(WHAT THE TASK ASKS): Without including any pictures, reproduce all the lines below word for word.

(SUPPLIED DATA):
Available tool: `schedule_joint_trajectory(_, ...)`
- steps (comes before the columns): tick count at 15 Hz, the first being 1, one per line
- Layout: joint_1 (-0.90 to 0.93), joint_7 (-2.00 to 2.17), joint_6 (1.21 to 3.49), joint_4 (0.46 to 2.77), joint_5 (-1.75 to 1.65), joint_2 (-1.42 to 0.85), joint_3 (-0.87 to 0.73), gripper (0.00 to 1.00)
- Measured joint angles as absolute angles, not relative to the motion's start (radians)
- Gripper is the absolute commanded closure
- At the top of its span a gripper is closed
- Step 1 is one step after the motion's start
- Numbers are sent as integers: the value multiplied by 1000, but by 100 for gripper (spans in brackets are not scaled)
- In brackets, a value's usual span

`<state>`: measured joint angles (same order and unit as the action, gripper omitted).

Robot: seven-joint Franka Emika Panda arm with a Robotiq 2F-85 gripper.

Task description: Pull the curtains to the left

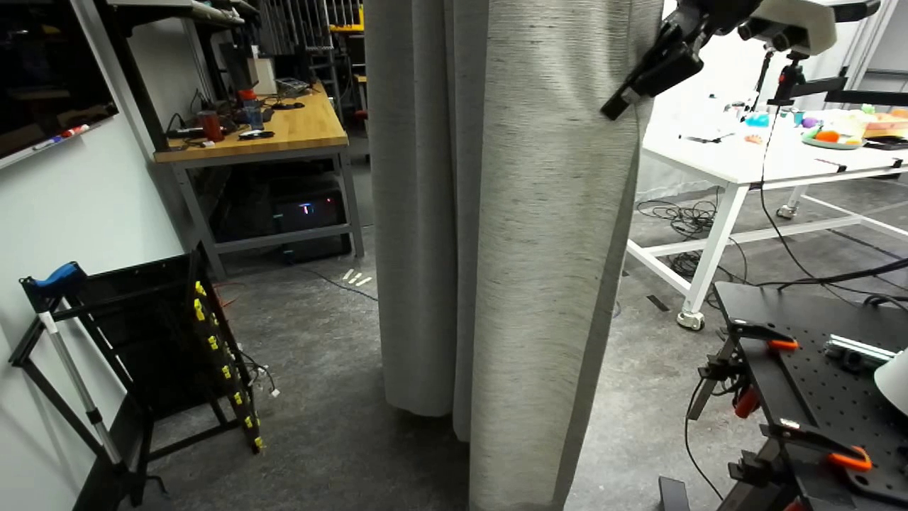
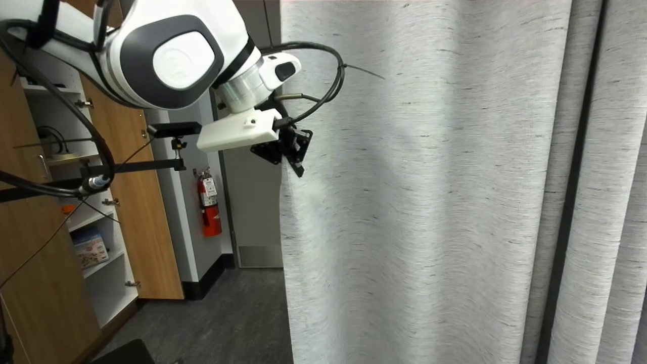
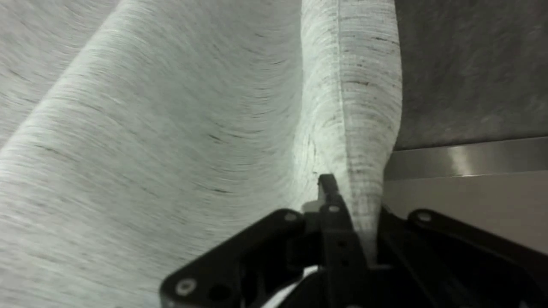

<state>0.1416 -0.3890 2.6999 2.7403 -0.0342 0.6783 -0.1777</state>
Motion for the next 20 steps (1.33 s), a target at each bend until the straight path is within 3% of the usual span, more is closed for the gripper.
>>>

(WRITTEN RESPONSE):
Available tool: `schedule_joint_trajectory(_, ...)`
- steps (comes before the columns): tick count at 15 Hz, the first being 1, one per line
- Layout: joint_1 (-0.90 to 0.93), joint_7 (-2.00 to 2.17), joint_6 (1.21 to 3.49), joint_4 (0.46 to 2.77), joint_5 (-1.75 to 1.65), joint_2 (-1.42 to 0.85), joint_3 (-0.87 to 0.73), gripper (0.00 to 1.00)
- Measured joint angles as absolute angles, not relative to the motion's start (radians)
- Gripper is the absolute commanded closure
- At the top of its span a gripper is closed
- Step 1 is one step after the motion's start
- Numbers are sent as integers: the value multiplied by 1000, but by 100 for gripper (spans in brackets are not scaled)
- In brackets, a value's usual span

`<state>`: measured joint angles (same order and unit as the action, gripper omitted).

Robot: seven-joint Franka Emika Panda arm with a Robotiq 2F-85 gripper.

Task description: Pull the curtains to the left


<state>0.1416 -0.3890 2.6999 2.7403 -0.0342 0.6783 -0.1777</state>
Motion for the next 20 steps (1.33 s), a target at each bend until the straight path is within 3% of the usual span, more is closed for the gripper.
>>>

The response to this exercise is finished.